Arriva in libreria il carteggio fra La Cava e Sciascia ()

di Redazione, del 11 settembre 2012

Finalmente in libreria!
La fitta corrispondenza che impegna fra il 1951 e il 1988 Mario La Cava e Leonardo Sciascia introduce il lettore nel pieno della vita culturale della seconda metà del Novecento, rivelando i retroscena privati, le difficoltà, persino il freddo e la solitudine, che dànno origine alle opere di due maestri del romanzo e del racconto europeo. La quasi quotidiana conversazione fra i due narratori si legge oggi come un dialogo sulle prove dirette dell’esistenza e sulla coerenza di scelte non facili, non arrendevoli, non di superficie, che assumono i connotati di una costante prospettiva etica posta alla base del lavoro della scrittura. Molte sono le somiglianze tra il più giovane scrittore siciliano e l’amico maestro calabrese sin dagli esordi: l’essenzialità dei mezzi economici, la spinta del viaggio faticoso e necessario per gli incontri che scongiurino il possibile isolamento in provincia, la pubblicazione dei propri libri in un contesto editoriale appropriato, nonché lo scambio puntuale di pareri, valutazioni, impressioni sulle letture e sulle fisionomie umane, confessioni familiari, e anche di desideri, aspettative, e progetti futuri.
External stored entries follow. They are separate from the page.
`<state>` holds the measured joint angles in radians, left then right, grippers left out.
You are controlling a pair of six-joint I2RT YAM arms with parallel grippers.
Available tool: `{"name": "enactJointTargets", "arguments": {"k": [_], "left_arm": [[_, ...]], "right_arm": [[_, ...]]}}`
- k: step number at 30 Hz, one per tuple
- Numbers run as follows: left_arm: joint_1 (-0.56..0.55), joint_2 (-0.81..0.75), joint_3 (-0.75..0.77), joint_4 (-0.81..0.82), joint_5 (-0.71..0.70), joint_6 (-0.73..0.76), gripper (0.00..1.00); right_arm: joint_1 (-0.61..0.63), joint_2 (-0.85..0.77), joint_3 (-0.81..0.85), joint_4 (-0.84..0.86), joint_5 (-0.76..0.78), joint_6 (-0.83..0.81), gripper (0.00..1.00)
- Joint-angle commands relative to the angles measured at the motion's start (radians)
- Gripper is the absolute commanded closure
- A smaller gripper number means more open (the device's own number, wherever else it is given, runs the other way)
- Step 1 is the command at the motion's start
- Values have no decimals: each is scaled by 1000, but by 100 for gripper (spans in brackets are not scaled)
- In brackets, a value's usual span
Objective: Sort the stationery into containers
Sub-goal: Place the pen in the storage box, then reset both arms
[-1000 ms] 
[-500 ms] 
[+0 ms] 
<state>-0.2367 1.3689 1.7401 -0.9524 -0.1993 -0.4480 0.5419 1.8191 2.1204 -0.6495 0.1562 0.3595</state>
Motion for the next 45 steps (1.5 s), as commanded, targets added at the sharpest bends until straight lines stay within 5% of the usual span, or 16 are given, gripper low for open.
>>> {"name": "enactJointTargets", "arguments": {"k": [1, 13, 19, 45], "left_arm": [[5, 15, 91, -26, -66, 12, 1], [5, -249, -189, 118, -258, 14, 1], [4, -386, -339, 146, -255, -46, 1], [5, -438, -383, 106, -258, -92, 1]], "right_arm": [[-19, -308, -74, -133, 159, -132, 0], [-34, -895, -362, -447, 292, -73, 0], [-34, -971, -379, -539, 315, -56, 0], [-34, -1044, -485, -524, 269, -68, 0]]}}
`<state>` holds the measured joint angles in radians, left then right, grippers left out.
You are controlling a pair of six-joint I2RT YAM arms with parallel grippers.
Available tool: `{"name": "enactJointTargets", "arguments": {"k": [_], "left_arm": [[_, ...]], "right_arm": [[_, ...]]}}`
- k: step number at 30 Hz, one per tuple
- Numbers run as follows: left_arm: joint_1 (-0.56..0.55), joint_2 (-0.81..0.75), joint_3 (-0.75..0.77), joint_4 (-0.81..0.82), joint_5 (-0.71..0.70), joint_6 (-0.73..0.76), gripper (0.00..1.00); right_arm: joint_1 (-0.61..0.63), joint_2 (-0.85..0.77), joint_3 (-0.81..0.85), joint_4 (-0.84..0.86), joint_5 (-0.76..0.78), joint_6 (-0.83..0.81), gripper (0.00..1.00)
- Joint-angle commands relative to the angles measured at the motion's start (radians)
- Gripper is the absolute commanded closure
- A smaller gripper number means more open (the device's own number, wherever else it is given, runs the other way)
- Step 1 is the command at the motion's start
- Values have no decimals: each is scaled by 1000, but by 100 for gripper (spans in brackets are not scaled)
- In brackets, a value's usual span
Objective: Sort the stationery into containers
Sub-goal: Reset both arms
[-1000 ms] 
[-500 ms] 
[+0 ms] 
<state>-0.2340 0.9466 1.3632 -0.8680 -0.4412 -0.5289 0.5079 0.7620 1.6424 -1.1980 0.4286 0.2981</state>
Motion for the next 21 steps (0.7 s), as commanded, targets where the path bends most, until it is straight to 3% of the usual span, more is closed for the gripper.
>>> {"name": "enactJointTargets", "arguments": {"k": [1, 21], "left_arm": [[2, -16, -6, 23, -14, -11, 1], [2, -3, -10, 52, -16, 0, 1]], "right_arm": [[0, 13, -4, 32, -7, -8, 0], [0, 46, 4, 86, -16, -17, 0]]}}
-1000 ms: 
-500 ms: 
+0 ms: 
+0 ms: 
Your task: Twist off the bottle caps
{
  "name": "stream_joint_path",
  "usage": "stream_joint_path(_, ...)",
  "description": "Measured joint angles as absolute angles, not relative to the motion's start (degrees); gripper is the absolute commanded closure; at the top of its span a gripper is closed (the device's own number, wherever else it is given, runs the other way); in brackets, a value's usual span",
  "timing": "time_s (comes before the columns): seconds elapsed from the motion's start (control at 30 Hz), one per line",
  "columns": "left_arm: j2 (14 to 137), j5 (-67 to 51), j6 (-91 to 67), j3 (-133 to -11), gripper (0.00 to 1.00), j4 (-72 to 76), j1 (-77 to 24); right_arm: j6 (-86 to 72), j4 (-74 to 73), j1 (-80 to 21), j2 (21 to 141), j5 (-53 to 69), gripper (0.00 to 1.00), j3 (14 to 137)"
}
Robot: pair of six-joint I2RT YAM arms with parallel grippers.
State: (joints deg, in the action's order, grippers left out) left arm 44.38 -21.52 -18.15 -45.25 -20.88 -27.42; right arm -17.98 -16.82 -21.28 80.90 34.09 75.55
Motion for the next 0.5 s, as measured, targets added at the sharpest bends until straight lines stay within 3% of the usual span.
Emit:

Questo singolare libro racconta dell’incontro fra due personalità esemplari, nell’intreccio fra due grandi opere narrative, accomunate da scelte di un linguaggio rigoroso ed essenziale, come raro punto di riferimento per il lettore d’oggi, e come approccio informato e guida alla riscoperta dei due grandi narratori.



Carissimo Mario,
non ho tue notizie. Spero, comunque, che tutto vada bene per te, e che non mancherai alla manifestazione palermitana.
Come ho scritto a Zappone, dovresti comunicare all’Assessorato la data del tuo arrivo: ti converrebbe raggiungere Palermo la sera del 9, fare il viaggio insieme a Zappone e Seminara e preavvertirmi dell’orario di arrivo, in modo che io possa venire a incontrarvi. Caproni mi ha mandato un articolo sui tuoi Caratteri: ne è contentissimo, come di una scoperta.
Cordialità per i tuoi.
Un abbraccio dal tuo

Leonardo Sciascia


Caro Sciascia,
(...) La mia passione letteraria m’è costata assai cara e pochi lo sanno; né trovo gente disposta a comprendermi. In fondo io vivo di assurde speranze: a vent’anni ero così, a quarantaquattro non sono diverso. Morire con tanti rimpianti, non sarebbe un bel risultato.